WHAT YOU SHOULD DO
Output every entry below word for word, without its pictures.

(Extracted records)
━━━━
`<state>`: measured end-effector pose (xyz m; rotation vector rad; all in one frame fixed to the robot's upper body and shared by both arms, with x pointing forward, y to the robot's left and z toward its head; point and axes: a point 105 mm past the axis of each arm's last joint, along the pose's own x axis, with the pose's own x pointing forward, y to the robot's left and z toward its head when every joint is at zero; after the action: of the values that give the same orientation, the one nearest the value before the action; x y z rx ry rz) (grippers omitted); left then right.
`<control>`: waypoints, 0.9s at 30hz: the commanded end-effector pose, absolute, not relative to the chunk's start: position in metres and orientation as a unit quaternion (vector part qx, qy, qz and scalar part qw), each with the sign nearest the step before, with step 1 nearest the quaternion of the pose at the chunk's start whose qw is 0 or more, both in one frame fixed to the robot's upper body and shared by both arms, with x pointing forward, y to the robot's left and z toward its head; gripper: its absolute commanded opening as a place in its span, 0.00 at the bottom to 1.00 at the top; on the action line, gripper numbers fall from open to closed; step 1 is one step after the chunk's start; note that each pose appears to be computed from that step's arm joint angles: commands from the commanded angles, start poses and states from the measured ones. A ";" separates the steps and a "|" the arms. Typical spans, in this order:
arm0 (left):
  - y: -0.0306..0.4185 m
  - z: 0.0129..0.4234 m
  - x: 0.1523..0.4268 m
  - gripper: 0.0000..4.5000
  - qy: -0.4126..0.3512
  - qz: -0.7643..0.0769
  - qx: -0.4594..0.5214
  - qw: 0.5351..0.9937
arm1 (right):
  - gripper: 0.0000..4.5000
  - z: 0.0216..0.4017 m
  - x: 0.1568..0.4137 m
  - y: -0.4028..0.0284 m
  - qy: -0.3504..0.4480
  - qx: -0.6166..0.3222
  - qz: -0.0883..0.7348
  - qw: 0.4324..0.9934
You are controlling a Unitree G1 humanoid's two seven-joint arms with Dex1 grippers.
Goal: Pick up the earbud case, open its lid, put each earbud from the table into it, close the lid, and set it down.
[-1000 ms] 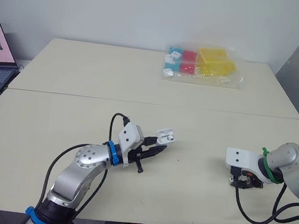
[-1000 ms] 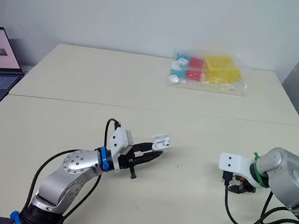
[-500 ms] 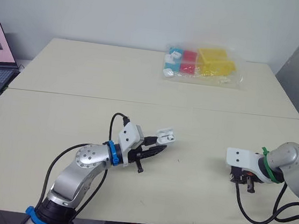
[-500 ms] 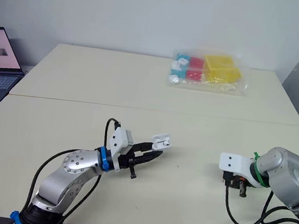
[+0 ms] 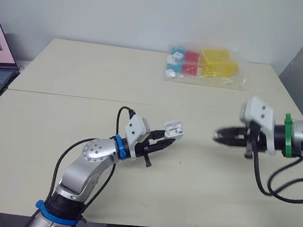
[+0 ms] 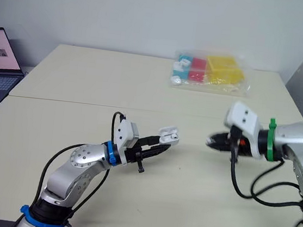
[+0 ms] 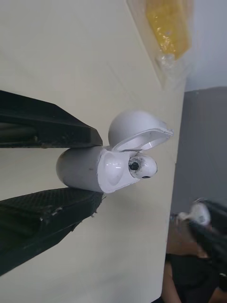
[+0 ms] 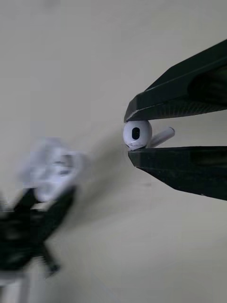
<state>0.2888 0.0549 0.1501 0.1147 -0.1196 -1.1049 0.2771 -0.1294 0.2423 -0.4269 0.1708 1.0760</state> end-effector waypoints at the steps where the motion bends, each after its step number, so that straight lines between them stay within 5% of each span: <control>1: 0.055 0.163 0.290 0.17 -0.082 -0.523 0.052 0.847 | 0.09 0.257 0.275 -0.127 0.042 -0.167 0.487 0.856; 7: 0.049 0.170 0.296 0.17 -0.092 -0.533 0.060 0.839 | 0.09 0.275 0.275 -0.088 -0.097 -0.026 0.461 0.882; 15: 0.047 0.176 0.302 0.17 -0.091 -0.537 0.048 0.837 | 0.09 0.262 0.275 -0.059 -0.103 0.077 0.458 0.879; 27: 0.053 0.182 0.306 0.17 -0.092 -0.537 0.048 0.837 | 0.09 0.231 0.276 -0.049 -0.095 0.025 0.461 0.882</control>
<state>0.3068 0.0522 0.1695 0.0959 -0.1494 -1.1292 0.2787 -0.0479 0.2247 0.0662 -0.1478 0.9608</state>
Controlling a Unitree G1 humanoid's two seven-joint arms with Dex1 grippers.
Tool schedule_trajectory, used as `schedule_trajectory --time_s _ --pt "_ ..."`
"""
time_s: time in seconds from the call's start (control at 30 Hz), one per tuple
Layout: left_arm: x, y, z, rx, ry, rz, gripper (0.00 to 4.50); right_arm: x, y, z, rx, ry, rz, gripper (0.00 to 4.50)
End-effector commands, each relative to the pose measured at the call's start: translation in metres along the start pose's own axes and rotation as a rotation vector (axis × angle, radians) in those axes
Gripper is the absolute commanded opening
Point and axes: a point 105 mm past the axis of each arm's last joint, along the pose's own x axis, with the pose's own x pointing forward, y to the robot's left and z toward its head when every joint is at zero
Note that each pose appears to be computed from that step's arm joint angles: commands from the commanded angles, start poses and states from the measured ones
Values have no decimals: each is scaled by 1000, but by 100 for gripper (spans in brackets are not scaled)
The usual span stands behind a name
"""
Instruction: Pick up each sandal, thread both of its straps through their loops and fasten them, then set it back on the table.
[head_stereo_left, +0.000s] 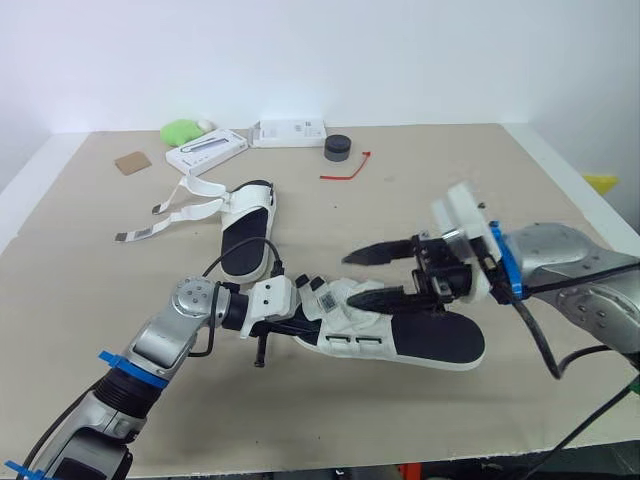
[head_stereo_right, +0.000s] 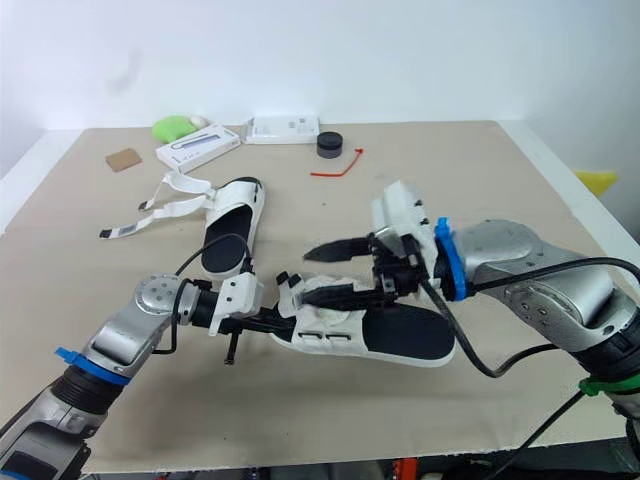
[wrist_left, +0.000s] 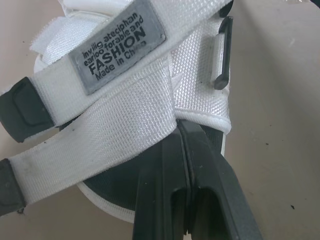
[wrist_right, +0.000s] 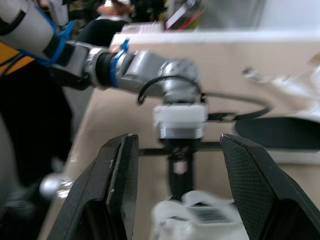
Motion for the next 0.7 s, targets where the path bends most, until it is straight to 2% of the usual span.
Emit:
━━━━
RESPONSE BELOW
`<state>`: measured end-effector pose (xyz m; rotation vector rad; all in one frame fixed to the robot's upper body and shared by both arms, with x pointing forward, y to the robot's left and z toward its head; point and axes: a point 105 mm past the axis of each arm's last joint, along the pose's own x axis, with the pose's own x pointing forward, y to the robot's left and z toward its head when every joint is at zero; after the action: of the values that give the same orientation, the one nearest the value before the action; x y z rx ry rz) (grippers omitted); left then right.
`<control>`: waypoints, 0.9s at 30hz: the commanded end-effector pose, absolute, not relative to the chunk's start: position in metres and orientation as a unit quaternion (vector part qx, qy, qz and scalar part qw), each with the sign nearest the step before, with step 1 nearest the quaternion of the pose at the chunk's start whose qw is 0 or more, both in one frame fixed to the robot's upper body and shared by both arms, with x pointing forward, y to the robot's left and z toward its head; gripper: its absolute commanded opening as a place in its span, 0.00 at the bottom to 1.00 at the top; on the action line, gripper numbers fall from open to closed; step 1 is one step after the chunk's start; note that each pose appears to be computed from that step's arm joint angles: commands from the commanded angles, start poses and states from the measured ones. A ";" separates the steps and a "|" the arms. Typical spans, in this order:
arm0 (left):
  - y: -0.0306..0.4185 m
  - z: 0.0129..0.4234 m
  - x: 0.1523..0.4268 m
  - gripper: 0.0000..4.5000
  - qy: -0.4126..0.3512
  - qz: -0.7643..0.0769
  - qx: -0.4594..0.5214
  - qw: 0.5351..0.9937
arm1 (right):
  - gripper: 0.0000..4.5000
  - z: 0.0216..0.4017 m
  - x: 0.1568..0.4137 m
  - y: -0.4028..0.0284 m
  - qy: -0.3504..0.4480
  - qx: -0.6166..0.3222
  - qz: -0.0883..0.7348
  - qw: 0.4324..0.9934
You are controlling a Unitree G1 humanoid's two seven-joint arms with Dex1 grippers.
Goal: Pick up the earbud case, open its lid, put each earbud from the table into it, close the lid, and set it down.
[-1000 ms] 
[-1000 ms] 
[-500 ms] 
[-500 ms] 
[+0 ms] 
[+0 ms] 
[+0 ms] 
[+0 ms] 
<state>0.2888 0.0549 0.1501 0.1147 -0.1196 -1.1049 0.2771 -0.1294 0.2423 -0.4269 0.1708 1.0760</state> end-effector waypoints at the steps where the motion bends, each after its step number, so that straight lines between them stay within 5% of each span: <control>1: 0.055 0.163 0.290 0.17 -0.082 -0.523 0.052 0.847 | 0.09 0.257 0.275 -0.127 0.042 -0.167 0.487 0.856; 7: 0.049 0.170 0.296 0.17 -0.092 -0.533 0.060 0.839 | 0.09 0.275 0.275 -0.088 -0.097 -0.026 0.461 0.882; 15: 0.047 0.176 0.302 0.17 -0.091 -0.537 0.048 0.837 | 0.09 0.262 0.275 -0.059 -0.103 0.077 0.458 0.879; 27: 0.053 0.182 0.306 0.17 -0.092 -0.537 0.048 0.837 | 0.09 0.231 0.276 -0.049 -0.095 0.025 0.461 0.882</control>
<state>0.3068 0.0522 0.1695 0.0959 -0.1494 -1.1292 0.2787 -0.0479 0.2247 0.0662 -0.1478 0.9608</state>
Controlling a Unitree G1 humanoid's two seven-joint arms with Dex1 grippers.
Tool schedule_trajectory, used as `schedule_trajectory --time_s _ --pt "_ ..."`
"""
time_s: time in seconds from the call's start (control at 30 Hz), one per tuple
Layout: left_arm: x, y, z, rx, ry, rz, gripper (0.00 to 4.50); right_arm: x, y, z, rx, ry, rz, gripper (0.00 to 4.50)
End-effector commands, each relative to the pose measured at the call's start: translation in metres along the start pose's own axes and rotation as a rotation vector (axis × angle, radians) in those axes
Gripper is the absolute commanded opening
Point and axes: a point 105 mm past the axis of each arm's last joint, along the pose's own x axis, with the pose's own x pointing forward, y to the robot's left and z toward its head when every joint is at zero
Note that each pose appears to be computed from that step's arm joint angles: commands from the commanded angles, start poses and states from the measured ones
Values have no decimals: each is scaled by 1000, but by 100 for gripper (spans in brackets are not scaled)
The usual span stands behind a name
"""
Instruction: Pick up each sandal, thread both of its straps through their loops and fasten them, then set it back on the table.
[head_stereo_left, +0.000s] 
[head_stereo_right, +0.000s] 
[wrist_left, +0.000s] 
[wrist_right, +0.000s] 
Motion for the next 0.7 s, targets where the path bends most, until it is straight to 2% of the usual span.
Emit:

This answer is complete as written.